Miller wore the uniform of a Navy that allowed African Americans to serve only in relatively menial positions such as steward or cook and not in more professional rates such as engineering, boat handling or gunnery. Yet in the midst of the Japanese attack on Pearl Harbor on December 7, 1941, Mess Attendant Second Class Miller took it upon himself to man a .50-caliber anti-aircraft gun aboard the battleship West Virginia. He fired on Japanese aircraft until the weapon was out of ammunition, when he was ordered to other duties before the entire crew abandoned ship.
Miller apparently was included on an early list of Navy recommendations to recognize actions of valor during the December 7th attack, although initially he was not specifically named.
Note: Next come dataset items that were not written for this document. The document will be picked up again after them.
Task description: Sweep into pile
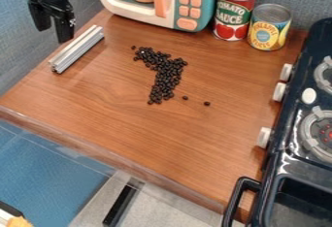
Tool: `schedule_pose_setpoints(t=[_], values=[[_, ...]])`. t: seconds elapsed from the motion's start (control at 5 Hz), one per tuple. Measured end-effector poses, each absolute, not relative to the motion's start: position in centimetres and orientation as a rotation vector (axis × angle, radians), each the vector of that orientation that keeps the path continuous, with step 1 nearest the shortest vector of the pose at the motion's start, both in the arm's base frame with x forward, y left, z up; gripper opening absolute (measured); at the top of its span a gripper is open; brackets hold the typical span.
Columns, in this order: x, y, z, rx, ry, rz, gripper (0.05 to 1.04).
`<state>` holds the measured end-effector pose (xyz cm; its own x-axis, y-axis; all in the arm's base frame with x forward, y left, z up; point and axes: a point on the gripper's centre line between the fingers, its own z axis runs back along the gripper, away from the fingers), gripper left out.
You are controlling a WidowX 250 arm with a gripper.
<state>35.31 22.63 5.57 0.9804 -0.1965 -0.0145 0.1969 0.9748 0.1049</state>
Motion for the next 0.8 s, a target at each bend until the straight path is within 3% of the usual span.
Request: schedule_pose_setpoints(t=[0.8], values=[[36.2,21.2,4.2,0.144,-0.018,-0.177,1.001]])
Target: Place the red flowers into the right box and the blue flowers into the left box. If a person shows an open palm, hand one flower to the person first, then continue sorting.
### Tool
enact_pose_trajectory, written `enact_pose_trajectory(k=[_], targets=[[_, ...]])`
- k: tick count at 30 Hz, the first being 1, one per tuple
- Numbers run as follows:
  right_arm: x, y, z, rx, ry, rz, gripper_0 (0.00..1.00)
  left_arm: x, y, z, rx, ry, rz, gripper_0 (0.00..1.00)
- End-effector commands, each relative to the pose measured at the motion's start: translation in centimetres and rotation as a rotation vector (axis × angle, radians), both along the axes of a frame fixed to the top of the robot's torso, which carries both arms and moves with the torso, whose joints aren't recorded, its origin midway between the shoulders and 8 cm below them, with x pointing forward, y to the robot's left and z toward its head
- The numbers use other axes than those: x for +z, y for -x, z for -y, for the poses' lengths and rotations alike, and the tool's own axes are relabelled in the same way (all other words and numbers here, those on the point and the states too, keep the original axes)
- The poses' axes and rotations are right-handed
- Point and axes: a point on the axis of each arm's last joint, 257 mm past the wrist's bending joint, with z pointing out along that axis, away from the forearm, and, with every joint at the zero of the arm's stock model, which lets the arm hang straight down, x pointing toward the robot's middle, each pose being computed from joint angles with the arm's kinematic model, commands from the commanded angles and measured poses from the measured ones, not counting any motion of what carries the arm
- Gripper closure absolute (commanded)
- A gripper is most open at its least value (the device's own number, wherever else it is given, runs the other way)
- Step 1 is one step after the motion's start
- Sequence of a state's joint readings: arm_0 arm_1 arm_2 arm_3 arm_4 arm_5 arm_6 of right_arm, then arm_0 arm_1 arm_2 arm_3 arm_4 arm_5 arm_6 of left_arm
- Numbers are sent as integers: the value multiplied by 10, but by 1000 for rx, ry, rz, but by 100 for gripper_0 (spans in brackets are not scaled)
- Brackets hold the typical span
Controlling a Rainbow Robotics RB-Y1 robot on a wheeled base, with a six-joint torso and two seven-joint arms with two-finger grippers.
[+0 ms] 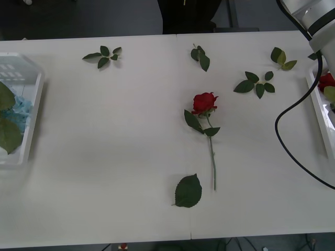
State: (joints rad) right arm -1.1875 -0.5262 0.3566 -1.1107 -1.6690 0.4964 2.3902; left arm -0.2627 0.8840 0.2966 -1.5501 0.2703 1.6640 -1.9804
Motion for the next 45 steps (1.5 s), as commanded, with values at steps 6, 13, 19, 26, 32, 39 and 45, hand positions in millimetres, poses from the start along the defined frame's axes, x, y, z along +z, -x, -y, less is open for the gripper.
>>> enact_pose_trajectory(k=[6,13,19,26,32,39,45], targets=[[51,16,-19,32,-40,84,100,39,-5,-21,-34,-79,14,0],[51,16,-19,32,-39,83,100,39,-5,-21,-34,-79,14,0],[52,16,-19,32,-40,85,79,39,-5,-21,-34,-79,14,0],[55,20,-21,54,-74,65,17,39,-5,-21,-34,-79,14,0],[57,21,-21,64,-94,57,6,39,-5,-21,-34,-79,14,0],[23,31,-31,149,-25,-55,6,39,-5,-21,-34,-79,14,0],[-41,42,-27,207,96,-315,6,39,-5,-21,-34,-79,14,0]])
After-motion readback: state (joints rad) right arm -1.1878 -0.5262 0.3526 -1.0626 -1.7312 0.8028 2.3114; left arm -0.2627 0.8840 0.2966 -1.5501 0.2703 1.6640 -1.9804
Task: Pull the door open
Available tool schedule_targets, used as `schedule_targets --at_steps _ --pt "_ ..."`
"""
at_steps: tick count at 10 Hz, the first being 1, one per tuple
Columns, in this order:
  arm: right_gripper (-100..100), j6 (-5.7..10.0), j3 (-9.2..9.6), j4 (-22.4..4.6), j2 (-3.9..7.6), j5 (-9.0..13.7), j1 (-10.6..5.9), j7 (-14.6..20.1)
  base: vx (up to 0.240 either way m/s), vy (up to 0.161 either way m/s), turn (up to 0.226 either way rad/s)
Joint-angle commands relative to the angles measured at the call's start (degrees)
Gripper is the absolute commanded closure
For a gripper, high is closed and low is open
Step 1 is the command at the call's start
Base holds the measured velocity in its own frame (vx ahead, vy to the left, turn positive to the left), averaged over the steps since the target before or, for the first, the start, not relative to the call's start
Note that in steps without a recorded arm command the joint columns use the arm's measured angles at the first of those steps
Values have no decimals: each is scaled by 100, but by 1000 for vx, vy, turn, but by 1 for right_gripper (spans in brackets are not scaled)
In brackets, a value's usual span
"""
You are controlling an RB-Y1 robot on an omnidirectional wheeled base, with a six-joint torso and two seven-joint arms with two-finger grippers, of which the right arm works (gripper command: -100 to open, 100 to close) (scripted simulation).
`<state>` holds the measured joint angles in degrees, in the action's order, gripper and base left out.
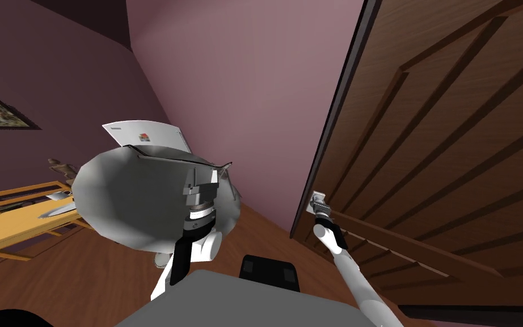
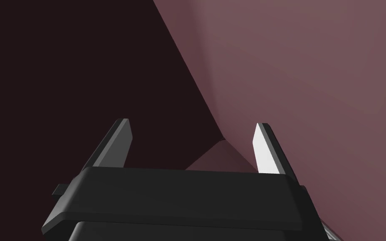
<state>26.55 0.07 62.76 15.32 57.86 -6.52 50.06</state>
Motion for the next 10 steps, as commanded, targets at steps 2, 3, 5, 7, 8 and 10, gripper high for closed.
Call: schedule_targets --at_steps 2,3,5,7,8,10 --pt "100 -10 99 32 132 11 83 174 -203 -34 101" --pt "100 -14 147 57 202 17 116 256 -217 7 142" --pt "100 -24 252 110 354 31 187 438 -199 -3 146" --pt "100 -36 382 176 542 48 275 661 -202 -7 199" --pt "100 -40 428 199 609 54 306 740 -221 -4 178" --pt "100 -50 530 250 757 67 376 916 -221 -31 157"
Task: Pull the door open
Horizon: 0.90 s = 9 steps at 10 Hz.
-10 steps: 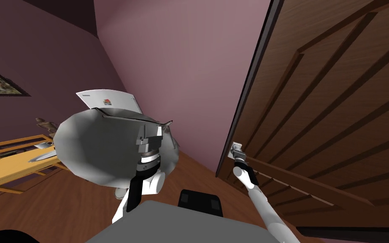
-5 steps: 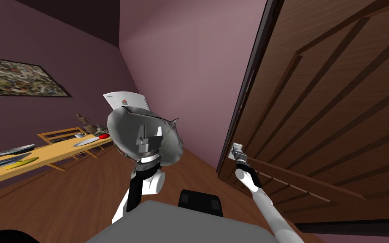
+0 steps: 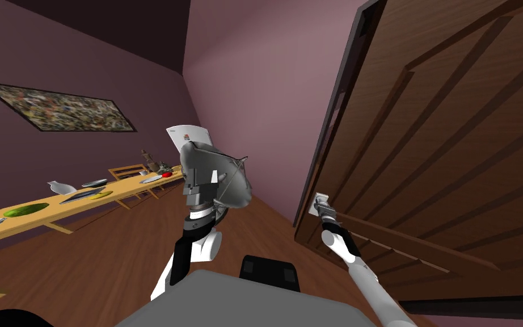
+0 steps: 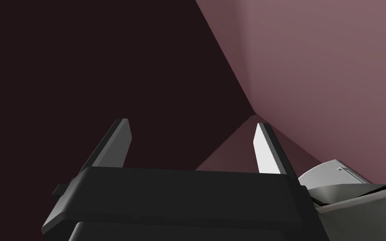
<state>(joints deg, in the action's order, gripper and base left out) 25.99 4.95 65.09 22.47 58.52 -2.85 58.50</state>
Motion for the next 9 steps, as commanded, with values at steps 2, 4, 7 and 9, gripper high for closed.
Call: schedule_targets --at_steps 2,4,7,9 --pt "100 -1 114 47 72 -12 55 105 -124 -20 68" --pt "100 12 216 107 150 -25 96 196 -247 -62 131" --pt "100 38 422 230 308 -52 178 382 -234 -35 123" --pt "100 54 554 308 409 -69 230 500 -232 -59 123"
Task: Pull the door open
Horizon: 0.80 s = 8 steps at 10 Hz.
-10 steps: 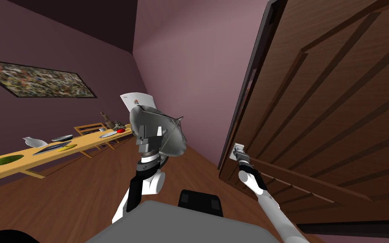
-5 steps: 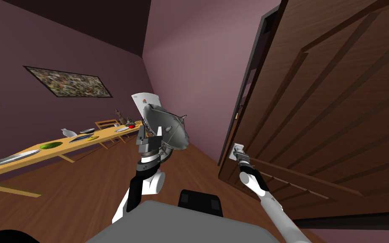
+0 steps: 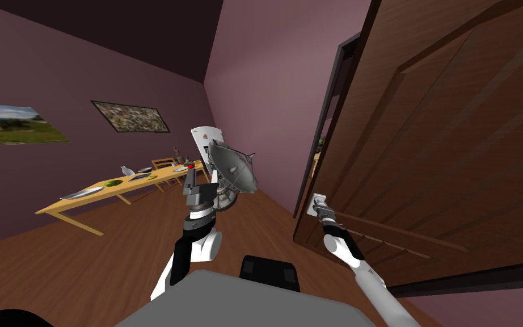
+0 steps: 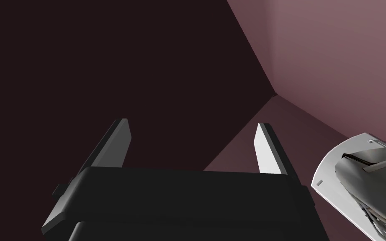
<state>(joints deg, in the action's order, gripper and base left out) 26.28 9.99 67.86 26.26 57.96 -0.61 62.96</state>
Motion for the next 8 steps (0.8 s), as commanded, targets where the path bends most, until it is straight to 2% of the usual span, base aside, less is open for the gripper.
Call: schedule_targets --at_steps 1,2,3,4,8 --pt "100 33 107 66 74 -20 29 105 -214 -59 89" --pt "100 13 70 17 41 -13 10 62 -94 -21 31" --pt "100 38 193 73 127 -25 65 162 -161 -38 136" --pt "100 46 217 88 149 -27 76 184 -222 -52 108" --pt "100 137 476 251 387 -50 186 417 -224 -65 122"
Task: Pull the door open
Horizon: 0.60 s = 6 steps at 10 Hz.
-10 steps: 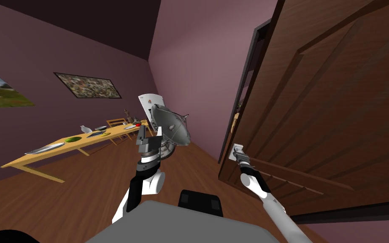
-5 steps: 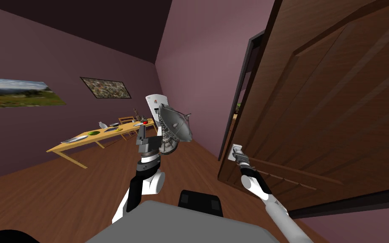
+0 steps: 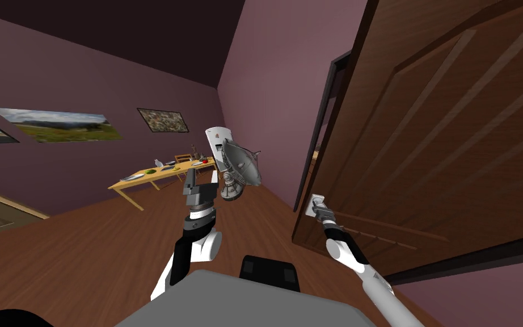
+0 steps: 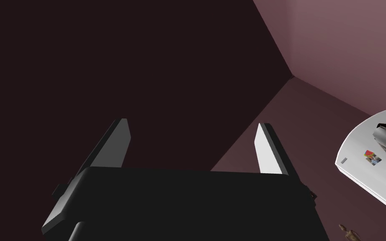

Vigorous lobbying by the National Association for the Advancement of Colored People and the Pittsburgh Courier, an African-American newspaper, led to Miller being publicly identified. Continued pressure resulted in Miller receiving the Navy Cross in recognition of his actions during the attack, including his assistance to the battleship’s mortally-wounded commanding officer.
Miller subsequently was promoted to Mess Attendant First Class as the Courier and other outlets noted the menial nature of the position, even as the Navy promoted Miller’s heroism in recruiting posters. After a stateside war bond drive Miller returned to seagoing duty and, as a Cook Third Class, was serving aboard the escort carrier USS Liscome Bay in November 1943 when that ship was torpedoed and sunk by a Japanese submarine. More than six hundred sailors, including Miller, died in the sinking.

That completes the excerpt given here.